Soderlund Carol, Nelson William, Shoemaker Austin, Paterson Andrew
Arizona Genomics Computational Laboratory, The Bio5 Institute, University of Arizona, Tucson, Arizona 85721, USA.
Genome Res. 2006 Sep;16(9):1159-68. doi: 10.1101/gr.5396706.
Previous approaches to comparing gene and chromosome organization between two genomes have been based on genetic maps or genomic sequences. We have developed a system to align an FPC-based physical map to a genomic sequence based on BAC end sequences and sequence-tagged hybridization markers and to align two FPC maps to one another based on shared markers and fingerprints. The system, called SyMAP (Synteny Mapping and Analysis Program), consists of an algorithm to compute synteny blocks and Web-based graphics to visualize the results. The approach to calculating the anchors (corresponding elements on the respective maps) maximizes the inclusion of anchors with different rates of divergence. Chains (putative syntenic sets of anchors) are computed using a dynamic programming algorithm, which includes off-diagonal anchors that result from map coordinate errors and small inversions. As the gap parameters (the distances allowed between anchors in a chain) can vary over different data sets and be difficult to set manually, they are automatically computed per data set. The criterion for a chain to be acceptable is based on the number of anchors and the Pearson correlation coefficient. Neighboring chains are merged into synteny blocks for display. This algorithm has been tested with three data sets that vary in the number of BACs, BAC end sequences, hybridization markers, distance between anchors, and number and antiquity of genome duplication events. The Web-based graphics uses Java for a highly interactive display that allows the user to interrogate the evidence of synteny.

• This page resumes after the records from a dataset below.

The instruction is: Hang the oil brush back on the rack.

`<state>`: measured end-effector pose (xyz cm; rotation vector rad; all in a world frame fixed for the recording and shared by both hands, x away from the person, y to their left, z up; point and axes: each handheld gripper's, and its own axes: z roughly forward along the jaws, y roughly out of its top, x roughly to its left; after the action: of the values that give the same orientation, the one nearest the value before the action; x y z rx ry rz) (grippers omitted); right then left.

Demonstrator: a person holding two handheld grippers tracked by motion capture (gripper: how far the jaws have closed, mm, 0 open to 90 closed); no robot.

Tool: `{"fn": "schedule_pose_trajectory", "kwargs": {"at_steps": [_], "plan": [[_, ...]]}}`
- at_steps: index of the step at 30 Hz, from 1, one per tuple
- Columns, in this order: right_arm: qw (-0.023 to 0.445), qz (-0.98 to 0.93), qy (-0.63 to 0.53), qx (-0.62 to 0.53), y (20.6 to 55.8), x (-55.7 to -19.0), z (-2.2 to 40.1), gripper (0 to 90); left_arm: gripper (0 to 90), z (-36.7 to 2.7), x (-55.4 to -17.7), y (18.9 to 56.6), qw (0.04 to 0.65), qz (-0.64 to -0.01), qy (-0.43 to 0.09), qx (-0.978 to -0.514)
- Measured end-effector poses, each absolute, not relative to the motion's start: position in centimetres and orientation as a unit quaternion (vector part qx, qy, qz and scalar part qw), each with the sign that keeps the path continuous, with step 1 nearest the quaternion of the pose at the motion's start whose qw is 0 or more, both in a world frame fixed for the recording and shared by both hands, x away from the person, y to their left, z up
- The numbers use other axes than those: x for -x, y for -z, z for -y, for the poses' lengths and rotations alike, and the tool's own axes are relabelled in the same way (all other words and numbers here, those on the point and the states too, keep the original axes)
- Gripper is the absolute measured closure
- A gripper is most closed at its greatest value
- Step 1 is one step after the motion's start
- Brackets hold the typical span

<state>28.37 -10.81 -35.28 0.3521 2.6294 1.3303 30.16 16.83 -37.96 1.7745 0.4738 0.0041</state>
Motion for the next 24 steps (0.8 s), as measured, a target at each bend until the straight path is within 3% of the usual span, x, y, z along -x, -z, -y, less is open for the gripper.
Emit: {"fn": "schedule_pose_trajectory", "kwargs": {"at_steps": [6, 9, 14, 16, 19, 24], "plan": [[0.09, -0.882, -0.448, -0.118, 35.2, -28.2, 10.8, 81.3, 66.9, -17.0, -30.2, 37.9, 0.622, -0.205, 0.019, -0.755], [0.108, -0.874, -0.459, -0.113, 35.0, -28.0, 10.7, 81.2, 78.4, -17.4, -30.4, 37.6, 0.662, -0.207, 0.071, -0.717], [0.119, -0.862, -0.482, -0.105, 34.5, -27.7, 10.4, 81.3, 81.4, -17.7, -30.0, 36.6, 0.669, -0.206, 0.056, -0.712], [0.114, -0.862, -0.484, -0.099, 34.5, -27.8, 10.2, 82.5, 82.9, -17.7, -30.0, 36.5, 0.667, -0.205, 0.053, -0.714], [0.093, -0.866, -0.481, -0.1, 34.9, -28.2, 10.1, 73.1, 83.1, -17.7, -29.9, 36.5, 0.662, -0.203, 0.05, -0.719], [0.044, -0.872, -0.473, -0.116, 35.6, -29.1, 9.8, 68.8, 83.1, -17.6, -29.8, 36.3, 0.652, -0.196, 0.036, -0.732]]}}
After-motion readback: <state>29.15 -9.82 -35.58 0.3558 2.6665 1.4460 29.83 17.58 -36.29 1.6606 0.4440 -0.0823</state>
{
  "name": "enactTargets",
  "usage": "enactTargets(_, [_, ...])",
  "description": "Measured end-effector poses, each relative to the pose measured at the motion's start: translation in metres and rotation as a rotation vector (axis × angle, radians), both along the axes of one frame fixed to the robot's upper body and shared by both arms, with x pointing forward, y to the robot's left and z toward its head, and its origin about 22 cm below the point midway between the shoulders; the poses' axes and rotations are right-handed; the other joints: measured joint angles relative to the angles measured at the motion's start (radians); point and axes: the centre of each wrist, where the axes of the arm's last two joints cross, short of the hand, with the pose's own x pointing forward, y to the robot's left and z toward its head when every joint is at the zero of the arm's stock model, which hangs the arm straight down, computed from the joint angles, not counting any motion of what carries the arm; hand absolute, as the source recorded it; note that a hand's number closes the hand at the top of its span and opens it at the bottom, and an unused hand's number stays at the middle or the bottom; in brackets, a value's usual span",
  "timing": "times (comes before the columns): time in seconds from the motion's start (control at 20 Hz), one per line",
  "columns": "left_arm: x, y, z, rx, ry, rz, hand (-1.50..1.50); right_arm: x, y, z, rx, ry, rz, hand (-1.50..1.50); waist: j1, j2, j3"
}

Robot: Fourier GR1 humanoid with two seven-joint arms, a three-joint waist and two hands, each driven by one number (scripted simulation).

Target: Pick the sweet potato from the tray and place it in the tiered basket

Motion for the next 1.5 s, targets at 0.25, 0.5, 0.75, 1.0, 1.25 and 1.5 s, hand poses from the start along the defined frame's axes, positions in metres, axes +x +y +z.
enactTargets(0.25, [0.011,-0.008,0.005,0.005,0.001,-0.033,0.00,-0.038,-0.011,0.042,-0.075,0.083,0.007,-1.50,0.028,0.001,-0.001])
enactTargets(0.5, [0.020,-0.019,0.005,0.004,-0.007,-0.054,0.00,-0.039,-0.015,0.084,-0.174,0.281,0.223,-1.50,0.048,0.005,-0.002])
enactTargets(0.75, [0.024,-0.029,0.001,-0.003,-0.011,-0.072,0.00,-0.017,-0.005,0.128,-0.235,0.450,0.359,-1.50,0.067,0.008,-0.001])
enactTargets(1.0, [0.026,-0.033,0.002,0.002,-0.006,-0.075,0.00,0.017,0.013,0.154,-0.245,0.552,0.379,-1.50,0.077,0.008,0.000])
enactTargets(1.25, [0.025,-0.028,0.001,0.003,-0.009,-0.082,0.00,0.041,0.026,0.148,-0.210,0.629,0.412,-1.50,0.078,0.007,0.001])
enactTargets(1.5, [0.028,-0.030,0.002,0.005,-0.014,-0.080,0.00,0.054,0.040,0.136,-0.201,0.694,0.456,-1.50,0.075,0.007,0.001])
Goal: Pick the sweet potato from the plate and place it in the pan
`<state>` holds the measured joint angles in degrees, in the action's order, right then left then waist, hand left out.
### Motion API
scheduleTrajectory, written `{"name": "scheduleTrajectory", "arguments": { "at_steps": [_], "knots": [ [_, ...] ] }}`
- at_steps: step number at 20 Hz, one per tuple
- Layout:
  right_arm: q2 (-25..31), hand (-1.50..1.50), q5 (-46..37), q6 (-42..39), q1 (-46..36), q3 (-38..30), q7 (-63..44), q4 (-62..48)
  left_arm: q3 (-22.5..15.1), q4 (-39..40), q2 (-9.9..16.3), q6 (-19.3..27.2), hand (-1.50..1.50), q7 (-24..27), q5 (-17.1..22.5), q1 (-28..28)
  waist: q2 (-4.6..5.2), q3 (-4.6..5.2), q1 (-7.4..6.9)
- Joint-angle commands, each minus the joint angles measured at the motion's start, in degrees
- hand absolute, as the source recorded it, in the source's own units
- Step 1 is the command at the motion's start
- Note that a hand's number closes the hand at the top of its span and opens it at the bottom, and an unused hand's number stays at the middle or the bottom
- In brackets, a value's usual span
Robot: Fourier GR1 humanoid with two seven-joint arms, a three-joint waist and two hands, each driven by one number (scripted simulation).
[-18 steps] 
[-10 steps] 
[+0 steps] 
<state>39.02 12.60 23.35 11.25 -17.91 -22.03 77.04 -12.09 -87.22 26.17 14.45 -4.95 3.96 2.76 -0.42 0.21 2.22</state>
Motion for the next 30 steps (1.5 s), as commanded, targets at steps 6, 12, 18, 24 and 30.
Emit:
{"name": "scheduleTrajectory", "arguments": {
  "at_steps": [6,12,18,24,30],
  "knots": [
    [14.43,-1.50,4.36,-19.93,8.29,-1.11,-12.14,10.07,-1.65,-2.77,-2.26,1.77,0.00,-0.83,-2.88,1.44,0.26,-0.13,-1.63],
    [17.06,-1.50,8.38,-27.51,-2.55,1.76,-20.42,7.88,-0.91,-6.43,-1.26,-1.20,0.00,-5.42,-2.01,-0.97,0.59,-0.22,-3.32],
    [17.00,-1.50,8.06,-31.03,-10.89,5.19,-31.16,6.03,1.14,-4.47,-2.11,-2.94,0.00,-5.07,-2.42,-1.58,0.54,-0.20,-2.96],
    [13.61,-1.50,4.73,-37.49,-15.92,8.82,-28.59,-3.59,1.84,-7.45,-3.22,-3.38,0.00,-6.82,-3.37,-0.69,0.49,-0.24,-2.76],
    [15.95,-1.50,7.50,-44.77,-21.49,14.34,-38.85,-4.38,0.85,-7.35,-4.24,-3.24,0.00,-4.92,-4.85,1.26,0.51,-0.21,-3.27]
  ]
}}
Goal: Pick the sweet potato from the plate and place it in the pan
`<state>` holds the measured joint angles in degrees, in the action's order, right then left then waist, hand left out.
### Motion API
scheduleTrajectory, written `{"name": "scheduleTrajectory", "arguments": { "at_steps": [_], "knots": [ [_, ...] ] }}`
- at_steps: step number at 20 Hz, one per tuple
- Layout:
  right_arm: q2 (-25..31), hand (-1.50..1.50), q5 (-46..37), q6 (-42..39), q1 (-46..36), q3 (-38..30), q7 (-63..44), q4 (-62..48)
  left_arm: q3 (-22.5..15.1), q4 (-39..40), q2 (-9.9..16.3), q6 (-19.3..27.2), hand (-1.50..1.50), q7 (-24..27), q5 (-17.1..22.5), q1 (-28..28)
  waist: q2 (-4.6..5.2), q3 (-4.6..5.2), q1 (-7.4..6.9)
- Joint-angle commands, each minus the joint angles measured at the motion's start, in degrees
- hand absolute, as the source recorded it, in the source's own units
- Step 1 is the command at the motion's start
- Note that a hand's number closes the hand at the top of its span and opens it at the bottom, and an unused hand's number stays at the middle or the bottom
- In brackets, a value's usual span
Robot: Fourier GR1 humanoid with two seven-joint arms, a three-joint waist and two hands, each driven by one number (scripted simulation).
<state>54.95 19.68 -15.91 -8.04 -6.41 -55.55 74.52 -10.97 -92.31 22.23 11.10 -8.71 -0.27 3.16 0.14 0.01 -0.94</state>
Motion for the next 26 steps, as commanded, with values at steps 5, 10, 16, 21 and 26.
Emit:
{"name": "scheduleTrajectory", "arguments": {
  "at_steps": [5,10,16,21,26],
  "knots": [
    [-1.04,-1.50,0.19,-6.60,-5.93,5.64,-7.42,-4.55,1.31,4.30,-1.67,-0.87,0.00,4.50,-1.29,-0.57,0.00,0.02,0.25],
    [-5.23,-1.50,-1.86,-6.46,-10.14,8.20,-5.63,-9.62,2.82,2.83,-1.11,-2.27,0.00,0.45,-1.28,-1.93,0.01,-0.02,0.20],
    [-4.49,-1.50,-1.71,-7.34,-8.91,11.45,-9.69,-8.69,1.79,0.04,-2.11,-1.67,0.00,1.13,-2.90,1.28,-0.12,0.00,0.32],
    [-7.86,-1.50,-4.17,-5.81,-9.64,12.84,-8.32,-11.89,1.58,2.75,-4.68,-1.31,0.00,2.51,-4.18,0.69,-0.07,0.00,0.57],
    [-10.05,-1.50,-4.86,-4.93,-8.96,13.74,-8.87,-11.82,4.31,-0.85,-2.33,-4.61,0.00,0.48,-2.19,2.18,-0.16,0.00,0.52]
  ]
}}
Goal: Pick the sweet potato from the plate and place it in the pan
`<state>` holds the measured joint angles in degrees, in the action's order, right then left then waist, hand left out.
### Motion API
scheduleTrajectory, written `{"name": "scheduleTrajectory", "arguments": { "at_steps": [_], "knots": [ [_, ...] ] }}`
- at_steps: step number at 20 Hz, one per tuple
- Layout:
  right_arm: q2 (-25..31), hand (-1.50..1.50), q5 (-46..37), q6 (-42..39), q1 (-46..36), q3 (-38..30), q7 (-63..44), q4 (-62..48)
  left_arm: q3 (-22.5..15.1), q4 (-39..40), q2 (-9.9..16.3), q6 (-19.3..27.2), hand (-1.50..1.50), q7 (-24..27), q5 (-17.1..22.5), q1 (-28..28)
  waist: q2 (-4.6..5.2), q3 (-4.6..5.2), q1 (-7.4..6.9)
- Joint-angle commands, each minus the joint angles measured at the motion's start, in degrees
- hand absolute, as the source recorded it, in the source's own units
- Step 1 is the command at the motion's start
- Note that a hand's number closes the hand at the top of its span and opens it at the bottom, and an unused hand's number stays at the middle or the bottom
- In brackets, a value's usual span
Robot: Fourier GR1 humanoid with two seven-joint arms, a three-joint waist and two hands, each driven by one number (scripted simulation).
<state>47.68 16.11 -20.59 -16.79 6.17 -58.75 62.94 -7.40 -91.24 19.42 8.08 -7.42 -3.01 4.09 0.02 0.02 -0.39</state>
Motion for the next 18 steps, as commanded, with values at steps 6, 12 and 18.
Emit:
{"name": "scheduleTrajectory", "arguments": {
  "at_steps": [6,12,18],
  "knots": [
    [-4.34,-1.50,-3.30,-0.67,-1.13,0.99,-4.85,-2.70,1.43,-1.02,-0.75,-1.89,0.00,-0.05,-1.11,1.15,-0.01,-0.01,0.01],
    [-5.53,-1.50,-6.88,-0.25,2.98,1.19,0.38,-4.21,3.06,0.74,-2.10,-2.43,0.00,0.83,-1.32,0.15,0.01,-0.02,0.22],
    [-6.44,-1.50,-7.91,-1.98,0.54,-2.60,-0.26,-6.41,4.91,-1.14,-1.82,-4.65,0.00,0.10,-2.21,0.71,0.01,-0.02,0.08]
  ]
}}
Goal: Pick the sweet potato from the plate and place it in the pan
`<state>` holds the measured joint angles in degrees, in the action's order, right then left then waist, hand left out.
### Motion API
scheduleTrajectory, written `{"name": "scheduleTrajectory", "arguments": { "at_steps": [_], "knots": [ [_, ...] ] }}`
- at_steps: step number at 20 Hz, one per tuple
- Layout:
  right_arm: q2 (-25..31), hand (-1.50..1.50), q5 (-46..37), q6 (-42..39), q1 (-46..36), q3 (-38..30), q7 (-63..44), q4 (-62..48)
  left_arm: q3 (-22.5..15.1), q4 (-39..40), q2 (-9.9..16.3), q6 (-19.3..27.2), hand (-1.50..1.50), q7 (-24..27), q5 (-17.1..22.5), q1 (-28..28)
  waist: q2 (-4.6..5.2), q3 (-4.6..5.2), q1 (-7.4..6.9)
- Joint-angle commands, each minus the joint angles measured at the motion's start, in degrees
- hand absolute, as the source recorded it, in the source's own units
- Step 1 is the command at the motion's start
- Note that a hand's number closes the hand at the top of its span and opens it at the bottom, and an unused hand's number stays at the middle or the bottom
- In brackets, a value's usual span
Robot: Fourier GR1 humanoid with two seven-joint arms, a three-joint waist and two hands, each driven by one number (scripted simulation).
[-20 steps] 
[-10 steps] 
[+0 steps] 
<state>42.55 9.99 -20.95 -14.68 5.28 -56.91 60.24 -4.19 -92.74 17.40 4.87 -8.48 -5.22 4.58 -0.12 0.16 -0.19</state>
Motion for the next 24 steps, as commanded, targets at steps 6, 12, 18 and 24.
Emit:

以往比较两个基因组间基因和染色体组织的方法是基于遗传图谱或基因组序列。我们开发了一个系统,可将基于FPC的物理图谱与基于BAC末端序列及序列标签杂交标记的基因组序列进行比对,并能基于共享标记和指纹将两个FPC图谱相互比对。该系统名为SyMAP(同线性图谱绘制与分析程序),由一个用于计算同线性区域的算法和基于网络的图形工具组成,用于可视化结果。计算锚定物(各图谱上的对应元件)的方法能最大限度地纳入具有不同分歧率的锚定物。连锁群(假定的锚定物同线性集合)通过动态规划算法计算得出,该算法包括因图谱坐标错误和小倒位产生的非对角线锚定物。由于间隔参数(连锁群中锚定物之间允许的距离)在不同数据集上会有所变化且难以手动设置,所以针对每个数据集自动计算这些参数。连锁群可接受的标准基于锚定物数量和皮尔逊相关系数。相邻的连锁群会合并成同线性区域用于展示。该算法已在三个数据集上进行了测试,这些数据集在BAC数量、BAC末端序列、杂交标记、锚定物间距以及基因组复制事件的数量和古老程度等方面存在差异。基于网络的图形工具使用Java实现高度交互式展示,允许用户探究同线性的证据。